Identify all lines in the data containing the string "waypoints". Copy them out.

* Data records *
....
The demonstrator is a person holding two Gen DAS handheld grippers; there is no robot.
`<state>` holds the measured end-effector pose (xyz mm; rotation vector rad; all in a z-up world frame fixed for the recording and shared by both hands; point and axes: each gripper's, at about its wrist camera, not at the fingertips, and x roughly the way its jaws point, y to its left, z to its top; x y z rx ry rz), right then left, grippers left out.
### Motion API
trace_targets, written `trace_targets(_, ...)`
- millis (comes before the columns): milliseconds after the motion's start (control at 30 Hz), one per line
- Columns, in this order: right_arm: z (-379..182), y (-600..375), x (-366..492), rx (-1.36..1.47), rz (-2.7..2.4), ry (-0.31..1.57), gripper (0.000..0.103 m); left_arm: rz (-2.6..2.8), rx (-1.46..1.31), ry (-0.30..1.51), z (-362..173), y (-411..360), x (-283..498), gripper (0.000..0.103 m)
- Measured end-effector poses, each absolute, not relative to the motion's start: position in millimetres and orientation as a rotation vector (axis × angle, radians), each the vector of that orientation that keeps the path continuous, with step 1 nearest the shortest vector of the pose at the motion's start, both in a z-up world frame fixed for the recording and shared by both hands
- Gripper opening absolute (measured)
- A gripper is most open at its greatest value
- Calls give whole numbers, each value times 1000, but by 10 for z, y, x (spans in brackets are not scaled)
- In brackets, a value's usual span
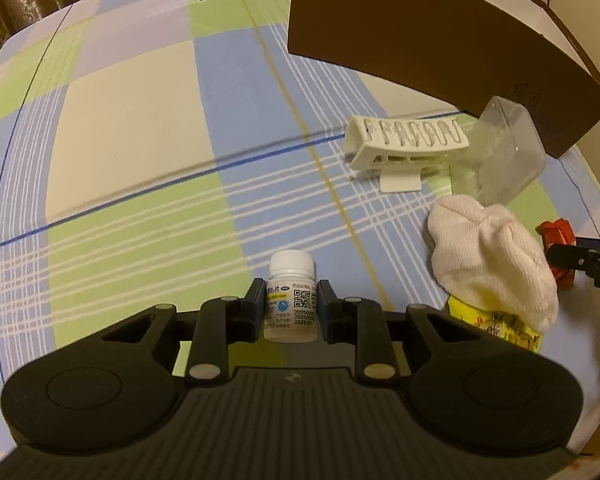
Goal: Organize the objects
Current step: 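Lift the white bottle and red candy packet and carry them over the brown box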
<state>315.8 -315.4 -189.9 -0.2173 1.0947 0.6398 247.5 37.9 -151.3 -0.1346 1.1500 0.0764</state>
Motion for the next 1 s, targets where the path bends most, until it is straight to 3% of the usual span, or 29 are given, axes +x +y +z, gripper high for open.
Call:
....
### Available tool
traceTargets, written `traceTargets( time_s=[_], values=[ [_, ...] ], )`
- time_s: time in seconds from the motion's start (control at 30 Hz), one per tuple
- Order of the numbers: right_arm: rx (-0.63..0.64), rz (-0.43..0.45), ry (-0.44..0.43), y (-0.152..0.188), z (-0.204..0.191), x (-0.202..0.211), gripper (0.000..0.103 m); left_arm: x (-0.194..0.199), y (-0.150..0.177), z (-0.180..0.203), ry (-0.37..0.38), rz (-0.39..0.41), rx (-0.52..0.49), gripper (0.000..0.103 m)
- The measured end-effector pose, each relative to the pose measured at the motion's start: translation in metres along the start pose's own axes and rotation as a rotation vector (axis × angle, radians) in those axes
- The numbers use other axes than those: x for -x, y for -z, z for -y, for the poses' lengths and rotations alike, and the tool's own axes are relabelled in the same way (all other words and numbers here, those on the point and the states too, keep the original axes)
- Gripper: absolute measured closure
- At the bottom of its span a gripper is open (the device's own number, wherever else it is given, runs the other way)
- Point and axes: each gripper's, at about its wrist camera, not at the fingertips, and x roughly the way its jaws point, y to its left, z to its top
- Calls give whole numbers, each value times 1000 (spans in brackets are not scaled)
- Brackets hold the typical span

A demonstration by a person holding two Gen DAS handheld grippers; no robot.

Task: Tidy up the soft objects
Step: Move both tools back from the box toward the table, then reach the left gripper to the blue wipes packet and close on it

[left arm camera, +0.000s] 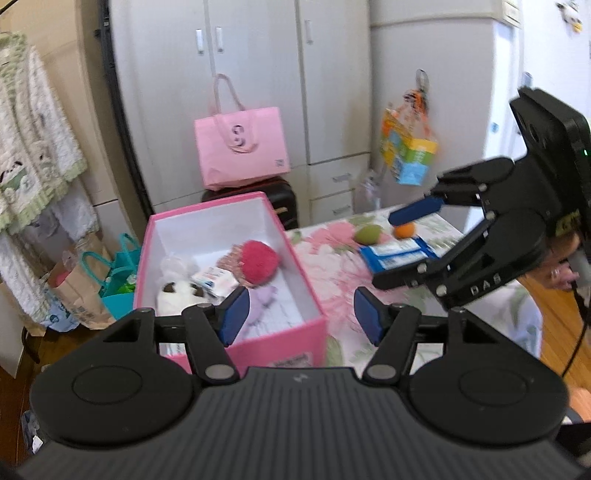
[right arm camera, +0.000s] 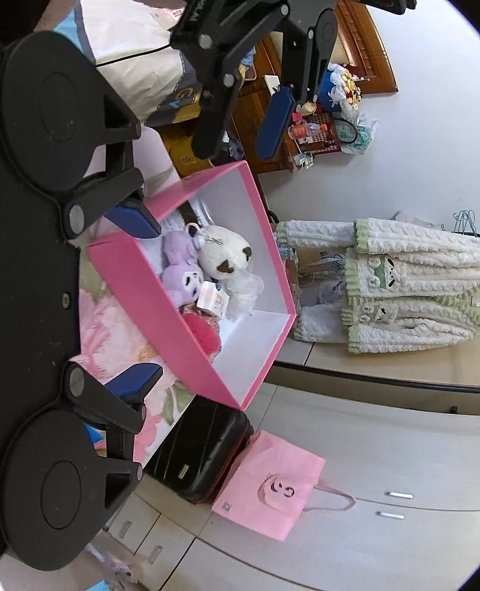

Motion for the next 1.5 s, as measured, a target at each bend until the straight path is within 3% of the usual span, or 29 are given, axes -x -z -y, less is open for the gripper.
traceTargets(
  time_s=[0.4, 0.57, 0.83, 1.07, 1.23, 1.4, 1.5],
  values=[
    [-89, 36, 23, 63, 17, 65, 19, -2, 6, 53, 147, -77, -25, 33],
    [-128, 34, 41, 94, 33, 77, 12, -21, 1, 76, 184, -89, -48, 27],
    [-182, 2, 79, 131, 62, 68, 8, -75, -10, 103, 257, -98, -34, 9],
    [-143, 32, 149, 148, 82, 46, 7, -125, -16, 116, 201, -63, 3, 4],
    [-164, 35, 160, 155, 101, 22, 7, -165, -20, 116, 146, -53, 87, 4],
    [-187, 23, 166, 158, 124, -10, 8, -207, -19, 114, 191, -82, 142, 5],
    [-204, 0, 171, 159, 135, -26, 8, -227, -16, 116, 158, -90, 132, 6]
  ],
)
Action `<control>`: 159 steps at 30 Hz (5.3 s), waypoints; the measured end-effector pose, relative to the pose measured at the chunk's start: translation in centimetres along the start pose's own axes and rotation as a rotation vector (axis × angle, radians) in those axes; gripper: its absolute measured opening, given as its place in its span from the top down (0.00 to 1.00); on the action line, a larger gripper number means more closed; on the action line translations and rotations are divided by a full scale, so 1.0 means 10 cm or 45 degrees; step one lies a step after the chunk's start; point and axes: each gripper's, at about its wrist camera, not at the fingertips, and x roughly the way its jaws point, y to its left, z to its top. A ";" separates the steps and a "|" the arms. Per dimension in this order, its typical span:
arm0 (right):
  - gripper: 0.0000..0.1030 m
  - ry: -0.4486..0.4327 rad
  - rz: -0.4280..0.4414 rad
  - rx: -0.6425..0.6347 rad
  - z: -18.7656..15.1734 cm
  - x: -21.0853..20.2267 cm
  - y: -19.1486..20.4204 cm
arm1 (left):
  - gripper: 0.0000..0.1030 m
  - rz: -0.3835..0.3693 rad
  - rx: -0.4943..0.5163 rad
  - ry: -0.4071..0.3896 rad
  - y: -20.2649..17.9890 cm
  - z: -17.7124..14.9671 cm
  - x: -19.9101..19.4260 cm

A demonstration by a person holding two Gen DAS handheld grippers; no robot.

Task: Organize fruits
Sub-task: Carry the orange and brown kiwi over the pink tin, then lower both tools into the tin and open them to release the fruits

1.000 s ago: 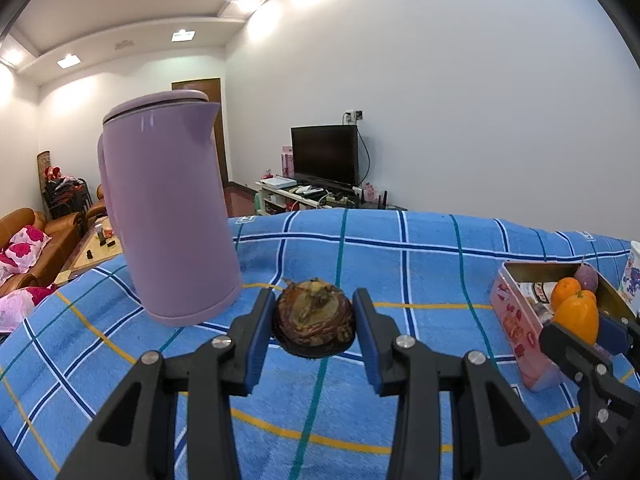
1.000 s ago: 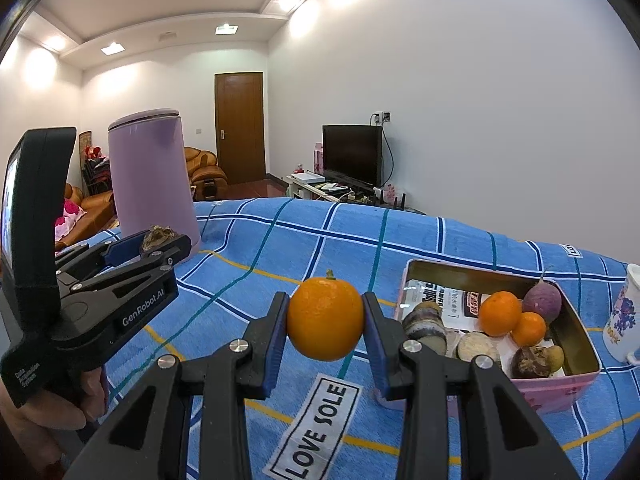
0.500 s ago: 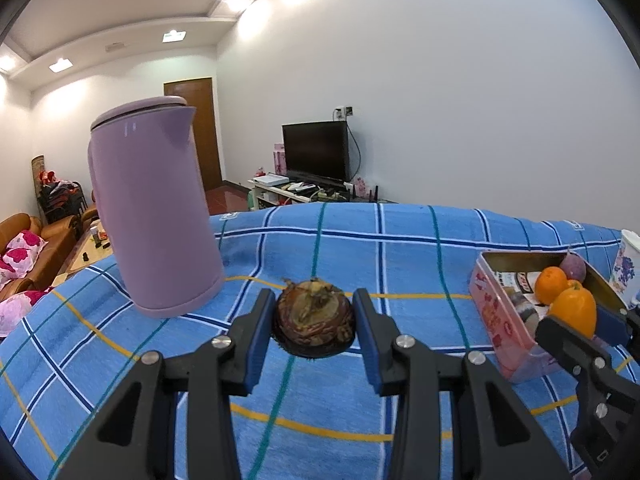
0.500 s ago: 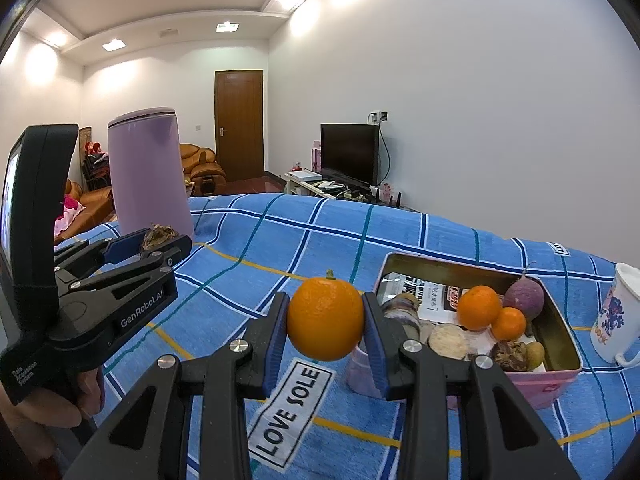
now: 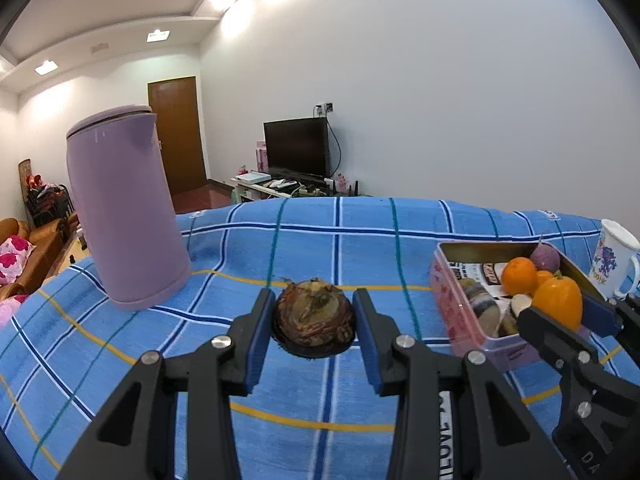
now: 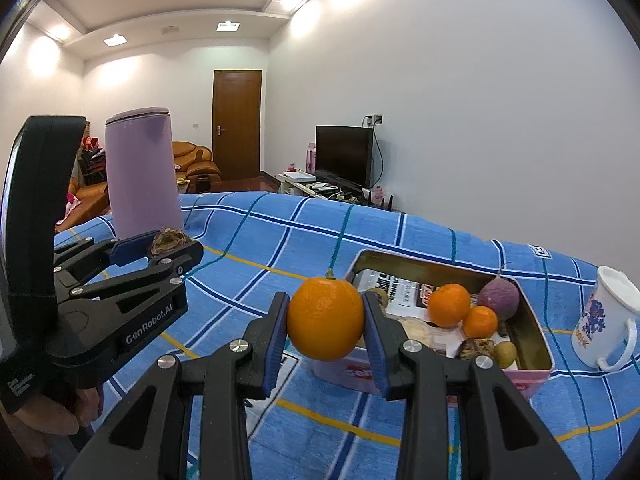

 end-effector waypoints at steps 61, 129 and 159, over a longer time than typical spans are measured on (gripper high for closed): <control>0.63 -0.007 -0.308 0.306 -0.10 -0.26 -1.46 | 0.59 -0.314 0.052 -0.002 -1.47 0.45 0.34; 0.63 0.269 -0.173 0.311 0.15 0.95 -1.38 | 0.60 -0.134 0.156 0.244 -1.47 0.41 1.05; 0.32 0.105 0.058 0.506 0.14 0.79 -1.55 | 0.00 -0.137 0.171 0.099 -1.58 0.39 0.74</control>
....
* Written solution *
Action `<control>`: 159 steps at 30 Hz (5.3 s), waypoints; the measured end-effector pose, relative to the pose measured at the chunk's start: translation in centimetres along the start pose's own axes and rotation as a rotation vector (axis × angle, radians) in those axes; gripper: its absolute measured opening, given as its place in its span from the top down (0.00 to 1.00); on the action line, a larger gripper number means more closed; on the action line translations and rotations are divided by a full scale, so 1.0 means 10 cm or 45 degrees; step one lies a step after the chunk's start; point and axes: each gripper's, at about its wrist camera, not at the fingertips, and x roughly the way its jaws point, y to its left, z to its top. A ";" separates the steps and a "|" the arms. Per dimension in this order, its typical span:
 end-effector waypoints at steps 61, 129 and 159, over a longer time than typical spans are measured on (gripper high for closed): <control>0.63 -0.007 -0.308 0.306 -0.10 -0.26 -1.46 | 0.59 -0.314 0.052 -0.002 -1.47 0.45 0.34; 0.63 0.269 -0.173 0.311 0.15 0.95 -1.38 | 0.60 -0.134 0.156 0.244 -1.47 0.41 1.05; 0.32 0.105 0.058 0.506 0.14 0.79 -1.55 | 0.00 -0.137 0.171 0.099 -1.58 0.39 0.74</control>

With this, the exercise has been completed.